You and Rick are the perfect team to have brought the original video (plus so many more!) and the website to life.It’s because you and Rick worked so hard together that so many of us get to benefit.
So…thank you very much Ava! I appreciate your hard work, and can tell you that because of it, there’s a huge positive difference in my life.
When I suspected that I’d had ADHD all my life but had yet to seek out a doctor, I went to a number of Rick’s seminars, and I saw the video and recognized myself. Because of you and him, I got to network with so many other people with ADHD.
Going to the doctor and getting the diagnosis changed my life! And getting hold of the resources you guys have put out, plus meeting even more people with ADHD has helped me with my journey.
I’m so grateful. Thank you for sharing your story, Ava!
Such a nice letter and story, dear Ava.
You really are a very accomplished lady as is your very accomplished husband. You both look so beautiful in your picture together! Hope you enjoyed a pleasant Family Day.

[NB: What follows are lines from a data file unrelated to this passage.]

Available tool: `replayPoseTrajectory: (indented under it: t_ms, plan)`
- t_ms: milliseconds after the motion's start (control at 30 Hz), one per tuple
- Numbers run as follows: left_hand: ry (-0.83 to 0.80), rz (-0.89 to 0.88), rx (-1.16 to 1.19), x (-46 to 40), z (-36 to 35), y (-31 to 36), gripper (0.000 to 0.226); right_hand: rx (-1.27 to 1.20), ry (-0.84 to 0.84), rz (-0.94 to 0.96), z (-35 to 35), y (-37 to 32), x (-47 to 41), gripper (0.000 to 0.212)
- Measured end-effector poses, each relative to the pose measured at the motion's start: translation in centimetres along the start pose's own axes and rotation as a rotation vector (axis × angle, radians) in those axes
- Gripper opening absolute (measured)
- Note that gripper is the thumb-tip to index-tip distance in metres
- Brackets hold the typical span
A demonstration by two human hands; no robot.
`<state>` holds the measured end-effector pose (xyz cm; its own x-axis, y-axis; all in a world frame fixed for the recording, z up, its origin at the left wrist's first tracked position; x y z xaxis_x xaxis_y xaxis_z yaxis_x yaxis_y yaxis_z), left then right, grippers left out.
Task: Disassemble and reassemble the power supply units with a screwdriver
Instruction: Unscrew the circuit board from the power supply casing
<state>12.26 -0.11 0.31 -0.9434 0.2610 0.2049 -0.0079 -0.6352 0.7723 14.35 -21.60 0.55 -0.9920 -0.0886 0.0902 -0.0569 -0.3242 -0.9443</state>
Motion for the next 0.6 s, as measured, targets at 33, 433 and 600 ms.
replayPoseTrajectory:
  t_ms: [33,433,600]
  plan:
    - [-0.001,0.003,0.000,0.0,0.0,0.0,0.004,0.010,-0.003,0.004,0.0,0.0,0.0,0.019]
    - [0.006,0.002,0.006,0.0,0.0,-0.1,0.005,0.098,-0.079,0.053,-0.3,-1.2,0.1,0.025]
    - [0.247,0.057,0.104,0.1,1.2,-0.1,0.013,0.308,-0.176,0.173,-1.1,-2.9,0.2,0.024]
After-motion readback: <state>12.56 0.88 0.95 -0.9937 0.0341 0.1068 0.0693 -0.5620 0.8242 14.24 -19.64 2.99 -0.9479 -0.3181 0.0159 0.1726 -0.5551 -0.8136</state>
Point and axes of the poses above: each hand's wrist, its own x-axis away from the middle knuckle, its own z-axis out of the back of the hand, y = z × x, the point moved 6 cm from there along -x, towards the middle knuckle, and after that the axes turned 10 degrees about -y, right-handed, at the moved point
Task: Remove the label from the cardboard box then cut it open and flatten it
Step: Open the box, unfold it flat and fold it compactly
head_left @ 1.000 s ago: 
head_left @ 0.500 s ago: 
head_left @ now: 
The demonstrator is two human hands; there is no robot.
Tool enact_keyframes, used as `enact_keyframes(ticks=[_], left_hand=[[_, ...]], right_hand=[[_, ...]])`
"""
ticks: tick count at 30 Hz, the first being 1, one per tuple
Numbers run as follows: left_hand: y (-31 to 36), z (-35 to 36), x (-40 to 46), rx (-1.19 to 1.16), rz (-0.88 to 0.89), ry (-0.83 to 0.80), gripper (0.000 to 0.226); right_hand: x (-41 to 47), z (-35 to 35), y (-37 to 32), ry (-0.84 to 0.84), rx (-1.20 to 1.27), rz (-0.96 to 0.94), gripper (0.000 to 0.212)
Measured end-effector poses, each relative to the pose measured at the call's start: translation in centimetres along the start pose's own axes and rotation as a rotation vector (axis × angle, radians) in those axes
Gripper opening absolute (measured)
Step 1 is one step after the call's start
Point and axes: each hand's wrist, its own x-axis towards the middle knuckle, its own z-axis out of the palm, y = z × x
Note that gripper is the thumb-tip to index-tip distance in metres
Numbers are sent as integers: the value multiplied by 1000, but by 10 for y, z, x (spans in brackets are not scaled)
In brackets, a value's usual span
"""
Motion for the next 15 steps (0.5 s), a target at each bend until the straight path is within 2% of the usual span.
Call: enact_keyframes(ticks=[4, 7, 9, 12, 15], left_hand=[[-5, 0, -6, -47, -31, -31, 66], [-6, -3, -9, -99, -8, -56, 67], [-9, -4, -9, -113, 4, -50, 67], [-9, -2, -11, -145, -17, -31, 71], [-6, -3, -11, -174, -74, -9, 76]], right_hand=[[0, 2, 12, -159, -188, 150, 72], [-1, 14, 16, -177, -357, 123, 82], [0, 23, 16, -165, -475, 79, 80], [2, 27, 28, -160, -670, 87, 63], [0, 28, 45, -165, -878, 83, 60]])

All the best and thank you again, to both of you!
Ava,
Thanks so much for your open letter. I’m sure most ADHD spouses, especially of our generation, have similar stories of that “ah ha” moment when they get their first hint of understanding the depth of ADHD and how it impacts their spouse. My husband and I have been married 35 years. When I met him in 1981, among other things that attracted me to him was what I called his somewhat eccentric behavior. I was also attracted to his intelligence, creativity, and sensitivity. When our daughter was 8 years old, her teacher recommended we have her tested for ADD. I was vaguely familiar with the term by that time, and we took her to a counselor for testing. The counselor met with my husband and me, and went over her test results, describing those behaviors and responses that identified ADD. At one point, my husband asked, “Isn’t that normal?” The counselor and I looked at each other, smiled a little, and shook our heads. Ah Ha, my “eccentric” husband also had ADD, and had been accepting his struggles as “normal”. We began our journey of meds, behavior modifications, and hacks to make life better for both of them, but nothing has helped more than a program we caught on our local PBS station called ADD & Loving It!? Rick Smith and Patrick McKenna had already delighted our lives through the Red Green Show of which we’re avid fans. And now, here they were speaking right to us, candidly talking about themselves, and making all the puzzle pieces fall into place, with humor and real-life experiences. Many thanks to you, Rick, Patrick, Janis, and all the other professionals involved in your work, to enlighten, educate, and create a venue for interaction and resources. You may never know how many lives you’ve touched, and perhaps even saved.
Ava, thank you so much for introducing yourself to us. Your work and influence in the ADHA community is immeasurable. It is an honor and privilege to meet you and hear your story.